When Jill Russell started feeling chest pains late in her pregnancy, her doctor offered a simple explanation. It was probably just anxiety over the arrival of her daughter.
Relax, she was told.
Jill figured that made sense. After all, before becoming pregnant, she was the epitome of good health – at 29, she’d always been active and had no family history of heart disease or high blood pressure. Her pregnancy had been relatively symptom-free, too, except for some recent swelling.
Sure enough, the pressure subsided after a few hours. Yet Jill spent the final two weeks of her pregnancy feeling very uncomfortable. The swelling was worse, especially in her legs and feet, and they hurt. Her delivery turned problematic, too. While her daughter was fine, Jill hemorrhaged and needed additional intravenous fluids.
Jill actually was having heart failure. But nobody knew it yet.
Her first morning home from the hospital, Jill awoke abruptly, struggling for air.
“It was like trying to breathe through a straw,” she said.
She saw a doctor the next day. Again, she was told it was probably anxiety. She also received medication for a cough she was developing.
That night, Jill felt incredibly weak, but unable to lie down. She spent the night alternating between being propped up in a chair and rifling through the discharge papers from the hospital in search of an explanation for her discomfort.
“I was just desperate,” she said. “I felt like I was drowning.”
The next day, she called her doctor. Because her cough was worse, too, the doctor feared she had developed a blood clot and sent her to the emergency room.
When the hospital staff checked her oxygen levels, they were rattled.
A chest X-ray showed her heart was enlarged.
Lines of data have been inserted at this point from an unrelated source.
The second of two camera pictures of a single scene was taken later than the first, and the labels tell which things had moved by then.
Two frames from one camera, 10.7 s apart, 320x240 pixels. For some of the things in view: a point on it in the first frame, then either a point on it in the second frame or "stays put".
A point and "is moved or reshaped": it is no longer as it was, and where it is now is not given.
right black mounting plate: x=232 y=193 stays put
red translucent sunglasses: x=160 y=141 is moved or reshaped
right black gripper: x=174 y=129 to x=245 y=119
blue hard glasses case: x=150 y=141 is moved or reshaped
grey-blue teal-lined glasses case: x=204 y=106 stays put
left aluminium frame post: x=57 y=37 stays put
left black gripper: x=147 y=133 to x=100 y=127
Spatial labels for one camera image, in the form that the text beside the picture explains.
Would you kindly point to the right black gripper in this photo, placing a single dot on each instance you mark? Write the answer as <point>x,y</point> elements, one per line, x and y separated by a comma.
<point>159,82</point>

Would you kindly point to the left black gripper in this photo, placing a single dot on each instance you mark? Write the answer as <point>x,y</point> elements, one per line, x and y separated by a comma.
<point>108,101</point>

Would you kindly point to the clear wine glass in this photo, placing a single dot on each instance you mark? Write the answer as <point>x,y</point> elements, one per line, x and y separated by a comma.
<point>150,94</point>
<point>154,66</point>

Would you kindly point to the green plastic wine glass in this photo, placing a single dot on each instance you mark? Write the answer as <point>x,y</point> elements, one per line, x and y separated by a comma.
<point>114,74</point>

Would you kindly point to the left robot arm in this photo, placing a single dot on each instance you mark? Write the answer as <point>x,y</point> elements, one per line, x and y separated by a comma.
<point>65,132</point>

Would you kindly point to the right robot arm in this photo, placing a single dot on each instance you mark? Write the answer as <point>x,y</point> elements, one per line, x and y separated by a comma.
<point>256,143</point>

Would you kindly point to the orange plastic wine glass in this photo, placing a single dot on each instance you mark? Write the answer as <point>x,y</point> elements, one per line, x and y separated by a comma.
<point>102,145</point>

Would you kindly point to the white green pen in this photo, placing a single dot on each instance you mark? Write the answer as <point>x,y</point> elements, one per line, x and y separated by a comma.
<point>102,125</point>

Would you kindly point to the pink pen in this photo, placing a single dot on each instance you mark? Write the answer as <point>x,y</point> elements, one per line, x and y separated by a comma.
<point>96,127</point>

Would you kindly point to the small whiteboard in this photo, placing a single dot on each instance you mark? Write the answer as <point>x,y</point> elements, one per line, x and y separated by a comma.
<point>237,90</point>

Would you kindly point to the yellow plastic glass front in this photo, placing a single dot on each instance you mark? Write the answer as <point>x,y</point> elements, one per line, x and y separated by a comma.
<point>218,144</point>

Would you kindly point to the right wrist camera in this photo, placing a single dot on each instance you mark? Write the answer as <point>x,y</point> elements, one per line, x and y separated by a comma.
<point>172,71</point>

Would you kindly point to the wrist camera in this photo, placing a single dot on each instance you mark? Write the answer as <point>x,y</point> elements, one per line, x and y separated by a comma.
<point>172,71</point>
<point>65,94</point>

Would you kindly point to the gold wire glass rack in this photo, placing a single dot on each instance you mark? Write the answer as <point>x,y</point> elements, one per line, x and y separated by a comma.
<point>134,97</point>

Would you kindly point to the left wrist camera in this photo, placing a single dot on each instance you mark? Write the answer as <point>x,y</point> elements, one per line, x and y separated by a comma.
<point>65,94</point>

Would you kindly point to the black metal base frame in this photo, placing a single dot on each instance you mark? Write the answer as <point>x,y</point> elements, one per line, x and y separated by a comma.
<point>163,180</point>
That led to an echocardiogram, which showed that her ejection fraction rate – a key measure in determining how well your heart is pumping – was at 15 percent, well below the target zone of 55 to 70 percent.
Finally, the source of her problems was discovered.
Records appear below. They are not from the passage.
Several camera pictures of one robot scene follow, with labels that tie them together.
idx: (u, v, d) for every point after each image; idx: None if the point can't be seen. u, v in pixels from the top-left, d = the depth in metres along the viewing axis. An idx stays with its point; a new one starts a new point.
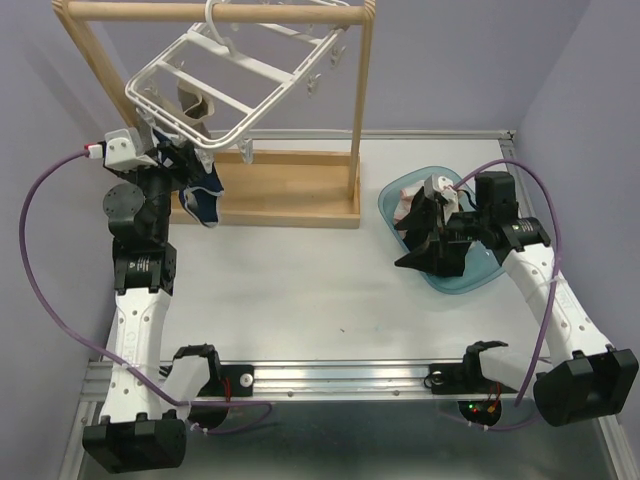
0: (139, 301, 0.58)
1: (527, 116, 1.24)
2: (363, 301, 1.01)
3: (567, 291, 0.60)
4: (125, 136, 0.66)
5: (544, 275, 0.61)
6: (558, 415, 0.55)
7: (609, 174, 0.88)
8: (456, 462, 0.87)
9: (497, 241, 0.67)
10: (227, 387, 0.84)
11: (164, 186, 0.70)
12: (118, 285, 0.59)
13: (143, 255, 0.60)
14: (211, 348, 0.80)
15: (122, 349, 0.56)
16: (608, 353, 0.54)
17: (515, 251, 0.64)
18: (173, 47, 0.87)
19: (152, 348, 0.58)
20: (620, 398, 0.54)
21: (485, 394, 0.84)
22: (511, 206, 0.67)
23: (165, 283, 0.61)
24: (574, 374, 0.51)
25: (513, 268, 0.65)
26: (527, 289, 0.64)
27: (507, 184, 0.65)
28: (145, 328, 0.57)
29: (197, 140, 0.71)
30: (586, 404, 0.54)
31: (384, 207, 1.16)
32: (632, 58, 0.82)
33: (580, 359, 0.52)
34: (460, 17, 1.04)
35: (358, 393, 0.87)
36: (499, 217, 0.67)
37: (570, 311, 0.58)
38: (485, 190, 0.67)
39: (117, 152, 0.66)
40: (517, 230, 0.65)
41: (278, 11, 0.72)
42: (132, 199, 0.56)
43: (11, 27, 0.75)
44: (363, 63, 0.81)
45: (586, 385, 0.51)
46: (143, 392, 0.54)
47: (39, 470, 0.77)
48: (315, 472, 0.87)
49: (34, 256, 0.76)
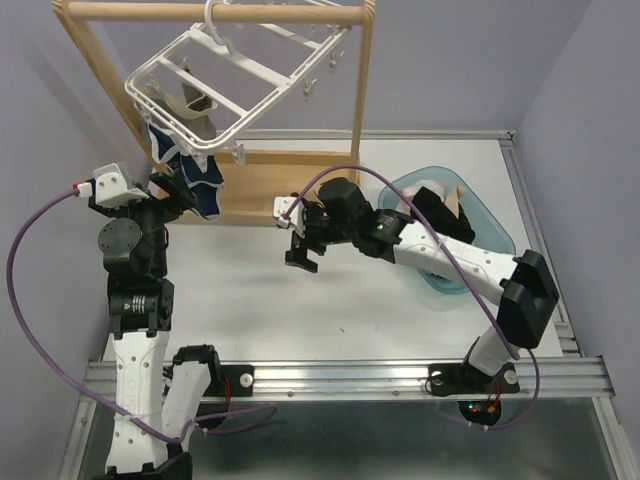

A diuretic helped, quickly taking 30 pounds of fluid from her.
“I felt better almost immediately,” she said.
Still, confusion reigned as doctors tried grasping the extent of her condition. They even mentioned that a heart transplant might be needed.
“It was so much harder to take because I just had the baby and I couldn’t see her while I was in the hospital,” said Jill, who kept a photo of her newborn, Reagan, close by.
Jill’s heart slowly recovered. A month later, she had ejection fraction of 40 percent, then climbing to 50 percent and eventually into the normal range. It’s been eight years, and annual echocardiograms have shown that she’s remained in that range.
Doctors aren’t sure why Jill’s heart failed. An angiogramshowed no structural problems, so they suspect that she contracted a virus while she was pregnant.
She’s taken good care of it ever since.
Jill began her recovery on a strict reduced-sodium diet, something she and her family still follow. She resumed exercising about six months after her ordeal. Once her endurance improved, her doctor gave her the OK to start running.
In 2010, exactly five years to the day after she was in the hospital, Jill participated in her first triathlon wearing all red in honor of the American Heart Association’s Go Red For Women campaign. She has since participated on AHA teams for both the Chicago Marathon and the Chicago Triathlon.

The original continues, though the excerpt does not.